By continuing to monitor the location of virus reports, we could see the virus popping up across the entire map(Fig. 4), at which point it was helpful to apply a custom ranking filter(as per our text processing described earlier), which isolated posts more likely to have been made by a sick individual. By that evening, the virus had reached most areas of the map. More detailed analysis revealed that this happens around 6PM, which is around the hour we expect those working in the city to be arriving home. Even though the virus had left the Downtown region, its spread from outside areas was nowhere near as rapid as it was Downtown, which supports that the virus spreads more easily through close human contact.

Fig. 4: May 19, 11.57am-5.57pm. Data showing all sick people (no filtering).

On the 19th we were able to detect the virus trending largely in two directions. We further isolated this by overlaying an adaptive grid, as seen in Fig. 5. The grid automatically computes an average number of data points for each sector based on the initial data set, and highlights areas which are currently above their average according to a set threshold. The resolution of the grid can be adjusted, for instance, a lower resolution grid will compute a more accurate average if the initial data set is not very dense. By using this we clearly defined a trend along the interstates through the east side, and another along the banks of the Vast River, moving southwest, and originating close to the Downtown area.

Fig. 5: May 19, 11.57am-5.57pm. Overlaid grid to better illustrate trends in viral spread.

The trend along the interstates was expected, however the trend along the river was a new development which needed further analysis. To deal with this, we randomly sampled a few points from the river to identify common symptoms. This quickly yielded results related to 'stomach' pain, 'nausea', 'diarrhea', and the like, whereas other regions seemed to have symptoms closer to a 'fever or 'flu'. In order to rapidly verify this in a visual sample, we developed a custom filter tool, which can search the raw data set on the fly, and highlight matches in a given color. Doing this quickly gave us visual confirmation that there was indeed a separate virus likely making its way down the river. By highlighting flu symptoms in one color and common waterborne symptoms in another, we were able to see that each was distinct with very little overlap. This is evident in Fig. 6, with the green dots corresponding to blogs matching "nausea" or "stomach", while the red dots match "fever".
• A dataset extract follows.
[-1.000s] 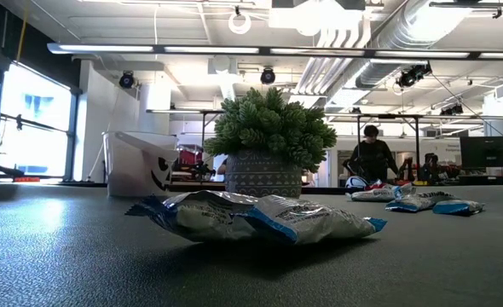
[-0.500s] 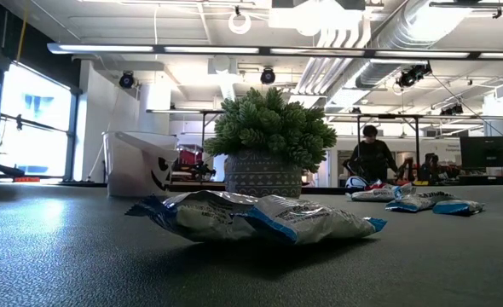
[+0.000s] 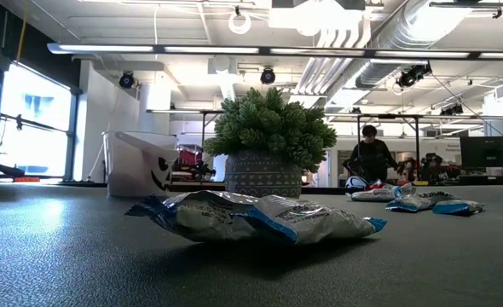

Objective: Organize candy in baskets
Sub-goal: Put the white chocolate bar into the green bucket

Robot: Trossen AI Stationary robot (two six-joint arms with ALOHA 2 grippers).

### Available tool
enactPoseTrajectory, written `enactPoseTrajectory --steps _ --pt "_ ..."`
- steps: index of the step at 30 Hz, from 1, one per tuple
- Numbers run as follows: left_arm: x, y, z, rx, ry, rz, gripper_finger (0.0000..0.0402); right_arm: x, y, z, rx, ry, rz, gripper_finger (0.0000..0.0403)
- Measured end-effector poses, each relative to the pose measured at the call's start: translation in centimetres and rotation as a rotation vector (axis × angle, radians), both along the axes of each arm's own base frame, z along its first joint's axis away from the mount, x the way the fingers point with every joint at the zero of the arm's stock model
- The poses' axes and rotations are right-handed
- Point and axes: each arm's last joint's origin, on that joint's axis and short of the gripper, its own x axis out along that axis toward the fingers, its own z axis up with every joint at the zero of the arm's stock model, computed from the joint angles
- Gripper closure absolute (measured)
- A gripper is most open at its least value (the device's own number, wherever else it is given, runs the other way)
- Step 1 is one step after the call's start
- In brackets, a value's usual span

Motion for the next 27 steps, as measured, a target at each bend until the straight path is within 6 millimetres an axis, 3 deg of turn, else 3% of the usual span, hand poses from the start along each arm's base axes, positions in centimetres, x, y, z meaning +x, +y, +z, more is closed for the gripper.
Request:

Fig. 6: May 19, 10.22am-4.22pm. In order to highlight the waterborne contaminant and its spread, specialized filters searching for 'nausea', 'fever' and 'stomach' highlight and distinguish the two types of viral spreads(green versus red dots(blogs)). It can be clearly seen that the green dots are flowing along the river. .

Further confirming the waterborne contaminant was the fact that its progression down the river was consistent with the flow of the river, and it spread southward and out of Vastopolis in a visible and predictable fashion. We were able to track these ailments which mostly made their way out of the region by the morning of the 20th, with just a few lingering traces.

At this point the airborne virus also seems to be in recession, with many of the infected left in the hospitals, whereby taking samples from the hospitals would seem to indicate that the virus has been confirmed as some type of flu.